Transcript of interview

Larry totally destroyed our whole farm. There was nothing any more than 18 inches high on the ground. These are plants, you know, 5 to 7 m high normally, and everything was just flat. There was nothing left. It was just like a roller or something had driven over the whole farm. This uprooted a lot of our stock, our plants, and we had to replant. And we started off with these pots, to give us a start, then after three or four months when we got the pots up and away, we planted them and then we started on what they call 'suckers' or 'bits' and we just gradually planted them all the way through, up to the end of the year. We had to plant about, oh, I think it was 65,000 pots and suckers. But my philosophy is we live in a cyclone-prone area, you know, the industry's been pretty good to us, you know, over the years. We're just myself and two boys in the family ... we're a family set-up ... It would have cost us, we estimated, about $3 million in lost crop and establishing a new crop, but we sort of expect that.
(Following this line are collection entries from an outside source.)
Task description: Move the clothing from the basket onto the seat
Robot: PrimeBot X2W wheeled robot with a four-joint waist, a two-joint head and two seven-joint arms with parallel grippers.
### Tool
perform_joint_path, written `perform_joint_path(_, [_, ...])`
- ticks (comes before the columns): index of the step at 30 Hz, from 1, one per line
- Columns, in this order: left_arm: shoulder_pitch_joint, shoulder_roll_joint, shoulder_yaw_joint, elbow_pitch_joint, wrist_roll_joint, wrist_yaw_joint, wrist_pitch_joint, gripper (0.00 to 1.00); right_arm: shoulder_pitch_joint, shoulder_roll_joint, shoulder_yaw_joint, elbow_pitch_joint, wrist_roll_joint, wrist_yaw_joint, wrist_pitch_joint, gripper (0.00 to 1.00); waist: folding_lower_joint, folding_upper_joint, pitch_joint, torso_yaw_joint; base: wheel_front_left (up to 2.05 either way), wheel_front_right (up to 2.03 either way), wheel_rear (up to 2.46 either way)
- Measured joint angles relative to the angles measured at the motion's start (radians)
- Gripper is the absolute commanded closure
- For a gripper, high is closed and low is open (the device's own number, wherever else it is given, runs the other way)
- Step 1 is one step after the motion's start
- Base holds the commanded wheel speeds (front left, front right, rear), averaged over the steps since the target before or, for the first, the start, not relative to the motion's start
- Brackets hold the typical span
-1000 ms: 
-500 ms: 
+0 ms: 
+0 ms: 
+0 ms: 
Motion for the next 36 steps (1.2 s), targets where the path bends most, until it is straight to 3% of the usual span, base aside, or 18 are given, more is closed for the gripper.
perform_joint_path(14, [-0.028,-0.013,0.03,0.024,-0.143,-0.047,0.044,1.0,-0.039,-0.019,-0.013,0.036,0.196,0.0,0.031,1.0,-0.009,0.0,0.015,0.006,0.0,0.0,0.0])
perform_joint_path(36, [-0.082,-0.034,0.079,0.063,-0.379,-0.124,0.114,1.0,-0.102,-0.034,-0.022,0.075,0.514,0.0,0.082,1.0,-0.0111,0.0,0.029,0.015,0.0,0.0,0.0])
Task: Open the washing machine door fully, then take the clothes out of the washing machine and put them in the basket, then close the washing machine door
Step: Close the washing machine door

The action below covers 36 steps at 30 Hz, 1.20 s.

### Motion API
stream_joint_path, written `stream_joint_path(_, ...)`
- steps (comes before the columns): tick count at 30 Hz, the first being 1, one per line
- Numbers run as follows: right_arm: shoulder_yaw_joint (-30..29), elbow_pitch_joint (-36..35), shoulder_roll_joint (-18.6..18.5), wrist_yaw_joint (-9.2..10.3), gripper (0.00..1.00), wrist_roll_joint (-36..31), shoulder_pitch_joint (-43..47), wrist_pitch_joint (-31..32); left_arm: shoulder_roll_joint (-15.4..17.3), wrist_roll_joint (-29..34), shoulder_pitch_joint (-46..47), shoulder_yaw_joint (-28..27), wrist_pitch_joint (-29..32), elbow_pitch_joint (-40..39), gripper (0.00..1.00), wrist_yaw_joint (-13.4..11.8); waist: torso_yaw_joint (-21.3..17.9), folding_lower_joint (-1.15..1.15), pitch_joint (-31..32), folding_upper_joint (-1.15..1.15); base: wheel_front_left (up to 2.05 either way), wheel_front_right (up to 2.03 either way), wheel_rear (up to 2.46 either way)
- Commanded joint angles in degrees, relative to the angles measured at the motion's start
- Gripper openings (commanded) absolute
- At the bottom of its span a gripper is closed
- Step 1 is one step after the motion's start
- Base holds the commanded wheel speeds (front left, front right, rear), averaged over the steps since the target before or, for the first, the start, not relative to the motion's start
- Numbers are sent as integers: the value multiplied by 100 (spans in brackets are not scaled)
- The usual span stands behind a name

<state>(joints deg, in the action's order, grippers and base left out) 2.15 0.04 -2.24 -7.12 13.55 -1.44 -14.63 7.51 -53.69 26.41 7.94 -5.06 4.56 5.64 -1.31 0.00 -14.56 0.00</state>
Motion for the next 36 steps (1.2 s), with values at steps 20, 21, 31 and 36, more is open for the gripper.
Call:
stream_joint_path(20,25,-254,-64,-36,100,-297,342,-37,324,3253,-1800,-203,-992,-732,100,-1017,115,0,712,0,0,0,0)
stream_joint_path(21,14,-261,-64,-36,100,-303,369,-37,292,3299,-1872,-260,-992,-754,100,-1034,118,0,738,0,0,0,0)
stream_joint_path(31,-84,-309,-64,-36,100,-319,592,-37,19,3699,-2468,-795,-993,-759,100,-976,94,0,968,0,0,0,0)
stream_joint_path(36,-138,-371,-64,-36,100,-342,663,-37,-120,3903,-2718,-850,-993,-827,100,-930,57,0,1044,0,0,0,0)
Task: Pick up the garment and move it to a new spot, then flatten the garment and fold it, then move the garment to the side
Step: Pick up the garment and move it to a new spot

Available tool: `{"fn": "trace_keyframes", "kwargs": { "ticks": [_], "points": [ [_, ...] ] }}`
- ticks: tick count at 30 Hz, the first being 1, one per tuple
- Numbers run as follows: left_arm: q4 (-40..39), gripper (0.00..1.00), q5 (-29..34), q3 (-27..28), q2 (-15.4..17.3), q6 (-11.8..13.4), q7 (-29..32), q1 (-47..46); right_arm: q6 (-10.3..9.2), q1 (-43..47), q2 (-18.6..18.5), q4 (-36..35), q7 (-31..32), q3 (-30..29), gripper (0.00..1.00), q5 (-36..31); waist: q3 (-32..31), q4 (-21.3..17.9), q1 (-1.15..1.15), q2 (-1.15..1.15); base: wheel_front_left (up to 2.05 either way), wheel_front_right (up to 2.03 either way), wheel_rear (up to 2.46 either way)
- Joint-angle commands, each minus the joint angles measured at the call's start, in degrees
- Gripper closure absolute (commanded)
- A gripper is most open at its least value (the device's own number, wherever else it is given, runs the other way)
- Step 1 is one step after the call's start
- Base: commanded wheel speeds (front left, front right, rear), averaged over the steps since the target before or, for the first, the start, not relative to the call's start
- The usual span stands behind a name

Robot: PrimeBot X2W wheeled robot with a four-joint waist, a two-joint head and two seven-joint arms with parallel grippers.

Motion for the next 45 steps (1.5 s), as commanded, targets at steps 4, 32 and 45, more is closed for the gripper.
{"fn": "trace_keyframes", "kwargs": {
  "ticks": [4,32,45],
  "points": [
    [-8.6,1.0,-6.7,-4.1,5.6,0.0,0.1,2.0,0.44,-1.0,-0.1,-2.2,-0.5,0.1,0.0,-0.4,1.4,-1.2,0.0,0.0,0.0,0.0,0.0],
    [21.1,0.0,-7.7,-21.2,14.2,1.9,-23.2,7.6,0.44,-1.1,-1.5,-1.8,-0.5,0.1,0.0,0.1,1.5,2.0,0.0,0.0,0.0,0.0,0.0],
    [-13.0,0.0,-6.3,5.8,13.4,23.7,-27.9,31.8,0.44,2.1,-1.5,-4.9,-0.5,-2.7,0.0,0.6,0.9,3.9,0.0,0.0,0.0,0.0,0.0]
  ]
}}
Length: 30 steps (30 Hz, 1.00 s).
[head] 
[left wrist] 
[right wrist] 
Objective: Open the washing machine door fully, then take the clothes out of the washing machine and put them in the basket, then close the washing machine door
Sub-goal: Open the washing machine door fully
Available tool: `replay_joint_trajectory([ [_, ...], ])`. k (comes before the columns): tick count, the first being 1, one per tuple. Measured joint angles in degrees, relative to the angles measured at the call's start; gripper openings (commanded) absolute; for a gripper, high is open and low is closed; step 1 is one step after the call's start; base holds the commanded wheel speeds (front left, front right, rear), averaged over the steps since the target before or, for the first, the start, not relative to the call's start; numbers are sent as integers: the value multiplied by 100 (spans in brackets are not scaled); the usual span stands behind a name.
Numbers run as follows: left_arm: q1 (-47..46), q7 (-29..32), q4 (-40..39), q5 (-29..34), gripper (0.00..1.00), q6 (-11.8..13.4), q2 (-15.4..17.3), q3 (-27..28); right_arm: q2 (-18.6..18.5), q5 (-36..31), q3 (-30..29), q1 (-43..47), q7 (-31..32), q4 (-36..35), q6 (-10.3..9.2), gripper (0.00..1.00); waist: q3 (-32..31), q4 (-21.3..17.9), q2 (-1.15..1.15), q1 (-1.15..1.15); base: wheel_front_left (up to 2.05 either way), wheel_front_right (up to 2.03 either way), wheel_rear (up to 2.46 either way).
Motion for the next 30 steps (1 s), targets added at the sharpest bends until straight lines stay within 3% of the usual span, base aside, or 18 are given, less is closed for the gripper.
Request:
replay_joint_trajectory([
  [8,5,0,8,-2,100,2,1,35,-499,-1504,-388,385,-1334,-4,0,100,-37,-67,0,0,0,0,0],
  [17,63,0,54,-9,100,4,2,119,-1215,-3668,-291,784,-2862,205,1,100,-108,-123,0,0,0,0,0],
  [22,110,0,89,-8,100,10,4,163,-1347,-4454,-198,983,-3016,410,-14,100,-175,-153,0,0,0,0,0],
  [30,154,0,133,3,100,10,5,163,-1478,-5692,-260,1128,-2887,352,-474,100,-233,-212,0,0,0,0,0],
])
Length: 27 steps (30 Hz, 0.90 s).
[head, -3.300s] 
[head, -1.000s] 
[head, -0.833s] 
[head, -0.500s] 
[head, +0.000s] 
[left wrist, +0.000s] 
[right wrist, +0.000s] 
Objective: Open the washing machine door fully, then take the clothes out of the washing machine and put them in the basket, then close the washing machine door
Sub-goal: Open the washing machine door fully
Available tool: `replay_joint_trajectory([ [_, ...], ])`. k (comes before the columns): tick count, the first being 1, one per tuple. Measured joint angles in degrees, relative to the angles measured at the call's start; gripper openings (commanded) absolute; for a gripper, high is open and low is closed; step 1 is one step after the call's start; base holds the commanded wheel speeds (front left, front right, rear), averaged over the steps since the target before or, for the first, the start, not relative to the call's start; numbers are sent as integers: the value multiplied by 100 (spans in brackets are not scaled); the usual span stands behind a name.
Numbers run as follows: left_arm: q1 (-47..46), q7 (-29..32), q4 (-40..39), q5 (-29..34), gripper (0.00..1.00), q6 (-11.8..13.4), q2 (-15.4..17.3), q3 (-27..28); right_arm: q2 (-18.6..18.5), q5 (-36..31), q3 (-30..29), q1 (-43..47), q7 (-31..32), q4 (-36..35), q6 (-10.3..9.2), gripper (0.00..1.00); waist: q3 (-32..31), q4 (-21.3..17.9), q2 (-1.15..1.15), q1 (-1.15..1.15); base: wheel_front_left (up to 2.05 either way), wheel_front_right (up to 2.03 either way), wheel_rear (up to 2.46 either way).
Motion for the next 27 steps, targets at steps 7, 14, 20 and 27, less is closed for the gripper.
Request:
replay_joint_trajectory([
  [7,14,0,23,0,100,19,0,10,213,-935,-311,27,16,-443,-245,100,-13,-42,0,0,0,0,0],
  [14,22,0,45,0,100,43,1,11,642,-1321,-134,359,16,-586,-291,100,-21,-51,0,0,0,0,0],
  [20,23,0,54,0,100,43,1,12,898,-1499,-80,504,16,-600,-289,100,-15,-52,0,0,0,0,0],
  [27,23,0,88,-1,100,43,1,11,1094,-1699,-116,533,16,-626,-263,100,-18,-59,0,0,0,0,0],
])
You know, every four or five years you're going to get some sort of a knockdown in growing bananas in the tropics here. You know, we had our last one in [19]99, we had one that destroyed 40 per cent of our farm and [19]97 I think it was about 40 per cent. But [19]86 and 2006, Winifred and Larry, they were total disasters. We didn't have one tree ... we didn't have one bunch that you could recover to send away to the market. Everything was destroyed.